§ WHAT IS BEING ASKED: Begin at the line with "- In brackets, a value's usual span" and write out every line after it, exactly, through the last line below, adding nothing.

§ COLLECTED MATERIAL:

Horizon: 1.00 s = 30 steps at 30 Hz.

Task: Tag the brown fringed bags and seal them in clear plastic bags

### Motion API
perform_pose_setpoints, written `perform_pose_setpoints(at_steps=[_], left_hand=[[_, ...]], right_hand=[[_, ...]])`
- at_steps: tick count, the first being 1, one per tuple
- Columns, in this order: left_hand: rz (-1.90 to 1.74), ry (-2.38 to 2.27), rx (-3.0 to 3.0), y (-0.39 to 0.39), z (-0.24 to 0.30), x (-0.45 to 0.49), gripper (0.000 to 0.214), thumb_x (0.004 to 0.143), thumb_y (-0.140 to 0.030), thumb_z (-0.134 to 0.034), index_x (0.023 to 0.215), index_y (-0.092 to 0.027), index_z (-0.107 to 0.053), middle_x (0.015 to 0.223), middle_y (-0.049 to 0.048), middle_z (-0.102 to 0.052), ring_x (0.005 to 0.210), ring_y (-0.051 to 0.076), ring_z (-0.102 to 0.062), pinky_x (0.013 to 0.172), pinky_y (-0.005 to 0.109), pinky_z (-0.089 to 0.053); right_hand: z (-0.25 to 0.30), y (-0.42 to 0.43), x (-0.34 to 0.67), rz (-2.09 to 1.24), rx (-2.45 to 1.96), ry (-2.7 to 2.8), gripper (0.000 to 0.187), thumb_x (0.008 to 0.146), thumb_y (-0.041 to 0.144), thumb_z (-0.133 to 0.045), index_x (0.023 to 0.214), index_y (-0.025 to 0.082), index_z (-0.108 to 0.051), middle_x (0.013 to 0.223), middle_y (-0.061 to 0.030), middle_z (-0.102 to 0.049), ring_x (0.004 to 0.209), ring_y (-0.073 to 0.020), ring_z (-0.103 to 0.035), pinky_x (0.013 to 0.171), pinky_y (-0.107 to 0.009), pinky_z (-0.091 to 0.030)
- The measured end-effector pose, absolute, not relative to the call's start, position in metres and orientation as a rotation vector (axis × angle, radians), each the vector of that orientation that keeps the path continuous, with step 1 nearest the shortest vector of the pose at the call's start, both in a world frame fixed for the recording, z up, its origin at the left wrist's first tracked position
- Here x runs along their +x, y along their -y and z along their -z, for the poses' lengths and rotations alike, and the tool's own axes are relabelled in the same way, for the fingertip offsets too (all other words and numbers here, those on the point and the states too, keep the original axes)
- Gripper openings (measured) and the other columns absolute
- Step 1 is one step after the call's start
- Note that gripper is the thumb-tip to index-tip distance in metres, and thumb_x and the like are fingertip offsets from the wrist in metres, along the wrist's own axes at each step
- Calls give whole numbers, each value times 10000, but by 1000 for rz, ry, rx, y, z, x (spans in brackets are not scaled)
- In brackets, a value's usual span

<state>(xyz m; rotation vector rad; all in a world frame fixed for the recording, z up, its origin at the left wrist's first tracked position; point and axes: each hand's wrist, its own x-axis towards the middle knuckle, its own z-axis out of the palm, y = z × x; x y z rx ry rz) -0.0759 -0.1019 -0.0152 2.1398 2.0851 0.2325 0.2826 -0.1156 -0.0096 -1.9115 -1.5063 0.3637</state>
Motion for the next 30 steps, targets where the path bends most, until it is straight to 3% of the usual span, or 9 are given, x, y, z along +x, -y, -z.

§ ANSWER FOR THIS EXERCISE:
- In brackets, a value's usual span

<state>(xyz m; rotation vector rad; all in a world frame fixed for the recording, z up, its origin at the left wrist's first tracked position; point and axes: each hand's wrist, its own x-axis towards the middle knuckle, its own z-axis out of the palm, y = z × x; x y z rx ry rz) -0.0759 -0.1019 -0.0152 2.1398 2.0851 0.2325 0.2826 -0.1156 -0.0096 -1.9115 -1.5063 0.3637</state>
Motion for the next 30 steps, targets where the path bends most, until it is straight to 3% of the usual span, or 9 are given, x, y, z along +x, -y, -z.

No additional answer is needed here.